Cambadélis appelle Sarkozy à « bouger »

par · 31 mars 2009

Vous trouverez ci-dessous un article publié dans le journal La Tribune du lundi 30 mars 2009. Il fait suite à ma participation à l’émission « La Tribune BFM avec Dailymotion » diffusée dimanche dernier que vous pouvez retrouver dans son intégralité ici:

Jean-Christophe Cambadélis, qui était hier soir l’invité de la « Tribune BFM- Dailymotion » a estimé que Nicolas Sarkozy était « un peu à côté de la plaque » dans la crise et a appelé le chef de l’Etat à « bouger ». « Il affole un peu tout le monde, c’était sa marque, un homme un peu agité, l’action du bout des lèvres, eh bien il ne trouve pas à s’employer dans la crise. Il n’a pas le calme, la distance nécessaire et il n’indique pas non plus de direction », a déclaré le secrétaire à l’International du Parti Socialiste.

Pour lui, Nicolas Sarkozy est « en campagne électorale » et « ne rassemble pas les Français ». « Pourquoi, alors que la situation a changé de fond en comble, s’acharner à ne pas changer de politique ? Qu’il bouge, qu’il évolue ! Même Dominique de Villepin le dit », a -t-il lancé.
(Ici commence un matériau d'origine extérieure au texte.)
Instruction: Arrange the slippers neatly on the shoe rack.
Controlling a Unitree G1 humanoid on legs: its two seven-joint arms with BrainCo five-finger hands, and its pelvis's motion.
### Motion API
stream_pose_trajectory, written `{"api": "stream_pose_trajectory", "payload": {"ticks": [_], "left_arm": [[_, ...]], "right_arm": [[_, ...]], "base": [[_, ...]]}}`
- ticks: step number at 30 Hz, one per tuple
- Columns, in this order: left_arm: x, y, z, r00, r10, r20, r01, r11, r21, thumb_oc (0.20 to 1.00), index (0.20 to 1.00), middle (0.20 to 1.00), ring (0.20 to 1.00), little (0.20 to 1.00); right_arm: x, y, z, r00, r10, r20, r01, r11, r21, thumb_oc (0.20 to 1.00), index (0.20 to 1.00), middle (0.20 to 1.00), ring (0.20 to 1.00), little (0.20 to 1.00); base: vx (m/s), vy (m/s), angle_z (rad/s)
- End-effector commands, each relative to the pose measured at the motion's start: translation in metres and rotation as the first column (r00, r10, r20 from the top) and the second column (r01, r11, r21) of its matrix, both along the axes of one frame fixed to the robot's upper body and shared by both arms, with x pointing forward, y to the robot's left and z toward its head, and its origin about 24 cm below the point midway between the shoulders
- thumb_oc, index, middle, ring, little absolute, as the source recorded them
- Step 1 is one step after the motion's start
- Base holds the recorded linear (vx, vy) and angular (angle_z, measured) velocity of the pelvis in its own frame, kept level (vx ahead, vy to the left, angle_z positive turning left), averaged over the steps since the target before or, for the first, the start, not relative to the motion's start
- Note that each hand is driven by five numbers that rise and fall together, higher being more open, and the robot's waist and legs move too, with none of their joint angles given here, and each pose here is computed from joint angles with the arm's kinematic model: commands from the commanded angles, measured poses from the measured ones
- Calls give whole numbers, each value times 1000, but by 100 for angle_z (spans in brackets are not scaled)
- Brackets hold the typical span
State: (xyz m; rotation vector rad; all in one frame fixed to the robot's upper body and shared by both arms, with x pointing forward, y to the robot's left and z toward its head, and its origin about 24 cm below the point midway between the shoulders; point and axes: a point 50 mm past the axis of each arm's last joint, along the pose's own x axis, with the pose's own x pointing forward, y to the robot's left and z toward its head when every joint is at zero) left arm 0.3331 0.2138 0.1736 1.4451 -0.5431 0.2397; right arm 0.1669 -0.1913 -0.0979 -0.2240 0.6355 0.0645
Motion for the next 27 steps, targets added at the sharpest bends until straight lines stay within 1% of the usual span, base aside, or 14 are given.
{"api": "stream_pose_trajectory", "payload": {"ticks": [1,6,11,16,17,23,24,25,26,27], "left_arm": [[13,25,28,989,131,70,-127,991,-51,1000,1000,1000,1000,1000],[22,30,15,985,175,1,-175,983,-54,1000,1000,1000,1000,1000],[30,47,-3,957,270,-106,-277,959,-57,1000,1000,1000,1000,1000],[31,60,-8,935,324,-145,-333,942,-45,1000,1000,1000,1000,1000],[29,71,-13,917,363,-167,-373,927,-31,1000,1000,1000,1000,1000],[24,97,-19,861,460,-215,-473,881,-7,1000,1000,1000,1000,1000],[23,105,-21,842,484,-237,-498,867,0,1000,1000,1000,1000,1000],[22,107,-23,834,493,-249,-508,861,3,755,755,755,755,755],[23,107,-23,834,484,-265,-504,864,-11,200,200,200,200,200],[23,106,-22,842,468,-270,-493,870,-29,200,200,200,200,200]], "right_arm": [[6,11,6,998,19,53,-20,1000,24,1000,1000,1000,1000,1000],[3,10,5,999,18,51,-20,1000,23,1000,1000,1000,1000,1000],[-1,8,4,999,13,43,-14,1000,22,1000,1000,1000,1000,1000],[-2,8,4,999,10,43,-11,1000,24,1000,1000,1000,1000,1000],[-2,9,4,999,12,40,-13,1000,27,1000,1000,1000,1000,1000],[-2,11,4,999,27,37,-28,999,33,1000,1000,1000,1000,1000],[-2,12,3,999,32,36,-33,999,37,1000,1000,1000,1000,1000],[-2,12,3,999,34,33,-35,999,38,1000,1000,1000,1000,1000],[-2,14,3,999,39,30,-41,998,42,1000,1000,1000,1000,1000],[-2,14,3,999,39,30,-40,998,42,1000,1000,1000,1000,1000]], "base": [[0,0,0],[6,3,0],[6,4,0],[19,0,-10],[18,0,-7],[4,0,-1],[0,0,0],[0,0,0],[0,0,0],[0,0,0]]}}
Jean-Christophe Cambadélis a précisé qu’il attendait « de voir » le décret sur l’encadrement de la rémunération des dirigeants d’entreprise et a ajouté que le PS déposerait une proposition de loi à l’Assemblée Nationale pour « aller plus loin ».
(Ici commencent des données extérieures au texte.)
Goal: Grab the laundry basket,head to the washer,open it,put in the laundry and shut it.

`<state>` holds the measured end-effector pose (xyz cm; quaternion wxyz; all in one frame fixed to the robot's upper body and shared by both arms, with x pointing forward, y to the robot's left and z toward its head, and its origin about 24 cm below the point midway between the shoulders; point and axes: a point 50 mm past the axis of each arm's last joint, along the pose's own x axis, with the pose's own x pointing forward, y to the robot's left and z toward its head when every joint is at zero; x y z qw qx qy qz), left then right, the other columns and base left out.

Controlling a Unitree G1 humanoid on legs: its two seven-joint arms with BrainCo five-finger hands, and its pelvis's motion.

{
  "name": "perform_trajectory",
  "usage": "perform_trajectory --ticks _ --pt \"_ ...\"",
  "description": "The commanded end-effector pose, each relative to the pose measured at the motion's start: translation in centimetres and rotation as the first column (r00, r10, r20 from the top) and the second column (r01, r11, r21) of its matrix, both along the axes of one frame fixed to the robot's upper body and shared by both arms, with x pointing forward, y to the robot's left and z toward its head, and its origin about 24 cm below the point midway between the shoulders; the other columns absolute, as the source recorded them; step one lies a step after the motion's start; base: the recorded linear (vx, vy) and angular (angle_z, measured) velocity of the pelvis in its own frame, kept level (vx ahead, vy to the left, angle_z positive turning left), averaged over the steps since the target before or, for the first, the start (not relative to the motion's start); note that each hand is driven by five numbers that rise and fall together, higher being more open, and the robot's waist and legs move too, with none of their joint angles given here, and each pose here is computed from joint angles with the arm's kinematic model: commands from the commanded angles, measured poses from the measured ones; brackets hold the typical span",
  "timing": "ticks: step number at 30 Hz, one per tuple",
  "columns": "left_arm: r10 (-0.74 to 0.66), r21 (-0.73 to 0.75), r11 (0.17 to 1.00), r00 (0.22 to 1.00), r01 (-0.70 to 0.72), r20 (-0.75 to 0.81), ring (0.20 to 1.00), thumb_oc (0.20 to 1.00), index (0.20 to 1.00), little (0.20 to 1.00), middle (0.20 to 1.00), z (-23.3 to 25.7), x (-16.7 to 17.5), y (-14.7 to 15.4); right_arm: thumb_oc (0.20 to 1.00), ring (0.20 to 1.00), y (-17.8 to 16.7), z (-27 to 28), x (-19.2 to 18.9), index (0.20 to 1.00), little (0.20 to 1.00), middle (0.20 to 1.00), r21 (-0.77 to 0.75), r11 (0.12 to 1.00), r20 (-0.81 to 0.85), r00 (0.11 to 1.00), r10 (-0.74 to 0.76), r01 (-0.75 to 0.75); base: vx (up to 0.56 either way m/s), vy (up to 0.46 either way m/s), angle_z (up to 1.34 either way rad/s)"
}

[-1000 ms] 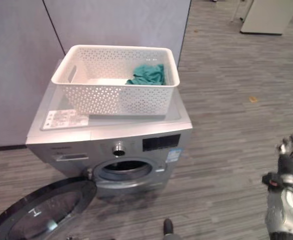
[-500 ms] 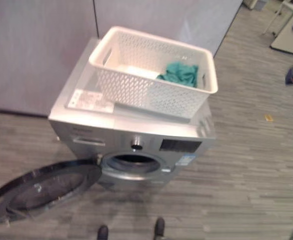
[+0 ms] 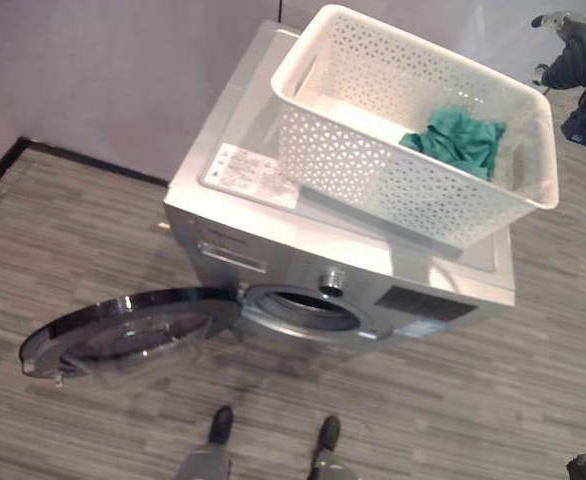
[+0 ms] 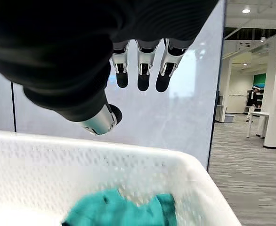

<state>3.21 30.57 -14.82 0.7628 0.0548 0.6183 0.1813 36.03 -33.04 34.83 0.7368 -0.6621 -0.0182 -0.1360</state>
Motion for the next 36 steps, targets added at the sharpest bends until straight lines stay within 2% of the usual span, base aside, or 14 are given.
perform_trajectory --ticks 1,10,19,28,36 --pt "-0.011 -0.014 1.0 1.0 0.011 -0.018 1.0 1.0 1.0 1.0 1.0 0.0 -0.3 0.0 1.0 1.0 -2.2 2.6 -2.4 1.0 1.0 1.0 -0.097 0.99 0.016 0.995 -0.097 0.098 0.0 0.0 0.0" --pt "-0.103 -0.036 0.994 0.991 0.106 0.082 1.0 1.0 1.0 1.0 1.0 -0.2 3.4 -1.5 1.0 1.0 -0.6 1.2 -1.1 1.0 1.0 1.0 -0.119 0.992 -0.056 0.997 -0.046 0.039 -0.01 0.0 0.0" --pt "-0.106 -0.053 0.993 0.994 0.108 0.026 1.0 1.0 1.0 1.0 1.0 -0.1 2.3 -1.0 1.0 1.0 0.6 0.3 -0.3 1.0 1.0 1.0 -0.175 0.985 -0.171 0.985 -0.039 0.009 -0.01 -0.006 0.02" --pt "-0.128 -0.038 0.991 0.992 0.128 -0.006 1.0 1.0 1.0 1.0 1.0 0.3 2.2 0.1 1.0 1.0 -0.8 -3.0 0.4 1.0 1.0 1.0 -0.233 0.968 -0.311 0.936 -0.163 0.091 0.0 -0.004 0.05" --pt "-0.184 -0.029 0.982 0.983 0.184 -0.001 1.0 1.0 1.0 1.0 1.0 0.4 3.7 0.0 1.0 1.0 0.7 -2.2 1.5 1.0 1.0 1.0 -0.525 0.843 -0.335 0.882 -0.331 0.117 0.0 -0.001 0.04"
Bras droit de Martine Aubry depuis son élection controversée comme première secrétaire du Parti Socialiste, en novembre, Jean Christophe Cambadélis a affirmé qu’il n’y aurait pas de compétition entre la patronne du PS et ses alliés Dominique Strauss-Khan et Laurent Fabius pour la présidentielle de 2012. « A la fin, il y en aura un qui sera mieux placé que les autres et aucun des deux autres ne lui mettra de bâtons dans les roues », a -t-il dit, en soulignant que la récente activité médiatique de DSK en France était liée à la proximité du G20. « Je n’y vois pas autre choses que ça », a-t-il dit, évoquant la « tâche encore plus harassante, plus contraignante » du directeur général du FMI dans la crise.
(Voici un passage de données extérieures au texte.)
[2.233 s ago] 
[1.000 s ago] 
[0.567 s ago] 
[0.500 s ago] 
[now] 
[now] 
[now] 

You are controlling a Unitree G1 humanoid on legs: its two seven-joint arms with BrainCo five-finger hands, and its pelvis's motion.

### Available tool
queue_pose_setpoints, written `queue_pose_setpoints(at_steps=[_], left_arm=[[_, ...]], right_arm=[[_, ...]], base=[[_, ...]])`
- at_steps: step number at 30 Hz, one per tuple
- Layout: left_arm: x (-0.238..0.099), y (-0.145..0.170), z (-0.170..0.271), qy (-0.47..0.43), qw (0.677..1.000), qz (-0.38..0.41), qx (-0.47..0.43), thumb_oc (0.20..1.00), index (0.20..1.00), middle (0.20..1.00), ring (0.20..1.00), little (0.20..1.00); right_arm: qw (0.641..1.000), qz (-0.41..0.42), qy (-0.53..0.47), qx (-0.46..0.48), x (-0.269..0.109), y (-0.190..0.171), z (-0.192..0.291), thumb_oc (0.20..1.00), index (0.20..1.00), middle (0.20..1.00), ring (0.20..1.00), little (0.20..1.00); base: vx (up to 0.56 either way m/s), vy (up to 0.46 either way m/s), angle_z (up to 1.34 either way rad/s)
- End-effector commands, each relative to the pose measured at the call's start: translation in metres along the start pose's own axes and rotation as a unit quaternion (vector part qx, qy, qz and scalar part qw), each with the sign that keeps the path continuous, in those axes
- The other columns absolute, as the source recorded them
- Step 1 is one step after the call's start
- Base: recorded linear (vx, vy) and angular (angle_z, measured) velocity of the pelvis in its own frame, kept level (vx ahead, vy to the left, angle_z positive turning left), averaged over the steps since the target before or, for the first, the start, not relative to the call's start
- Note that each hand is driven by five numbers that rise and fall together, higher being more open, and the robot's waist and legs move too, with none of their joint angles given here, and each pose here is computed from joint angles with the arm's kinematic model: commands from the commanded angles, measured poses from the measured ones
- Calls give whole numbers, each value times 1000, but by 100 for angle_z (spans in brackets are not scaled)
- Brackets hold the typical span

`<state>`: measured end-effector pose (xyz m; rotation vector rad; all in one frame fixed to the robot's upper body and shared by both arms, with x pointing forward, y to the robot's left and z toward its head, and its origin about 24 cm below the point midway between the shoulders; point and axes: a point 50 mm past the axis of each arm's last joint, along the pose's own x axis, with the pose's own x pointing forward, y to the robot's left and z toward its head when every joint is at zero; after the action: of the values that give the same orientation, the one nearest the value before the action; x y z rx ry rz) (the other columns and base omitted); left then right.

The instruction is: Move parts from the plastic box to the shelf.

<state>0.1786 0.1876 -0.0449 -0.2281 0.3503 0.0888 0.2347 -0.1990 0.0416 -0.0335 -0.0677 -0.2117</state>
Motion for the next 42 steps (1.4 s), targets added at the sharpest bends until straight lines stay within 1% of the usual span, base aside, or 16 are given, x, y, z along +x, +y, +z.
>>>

Jean-Christophe Cambadélis a réaffirmé sa volonté de « remettre au centre le Parti socialiste ». « On ne gagnera pas la présidentielle s’il n’y a pas la présidentielle s’il n’y a pas une alternative crédible, une unité de la gauche et l’union des socialistes. »

Il a critiqué le caractère « assez sectaire » d’Olivier Besancenot à la tête du NPA. « Jamais avec le PS ça revient à dire toujours avec l’UMP, c’est ce que j’ai envie de dire à ceux qui sont tentés de voter Besancenot », a lancé l’ancien militant trotskiste.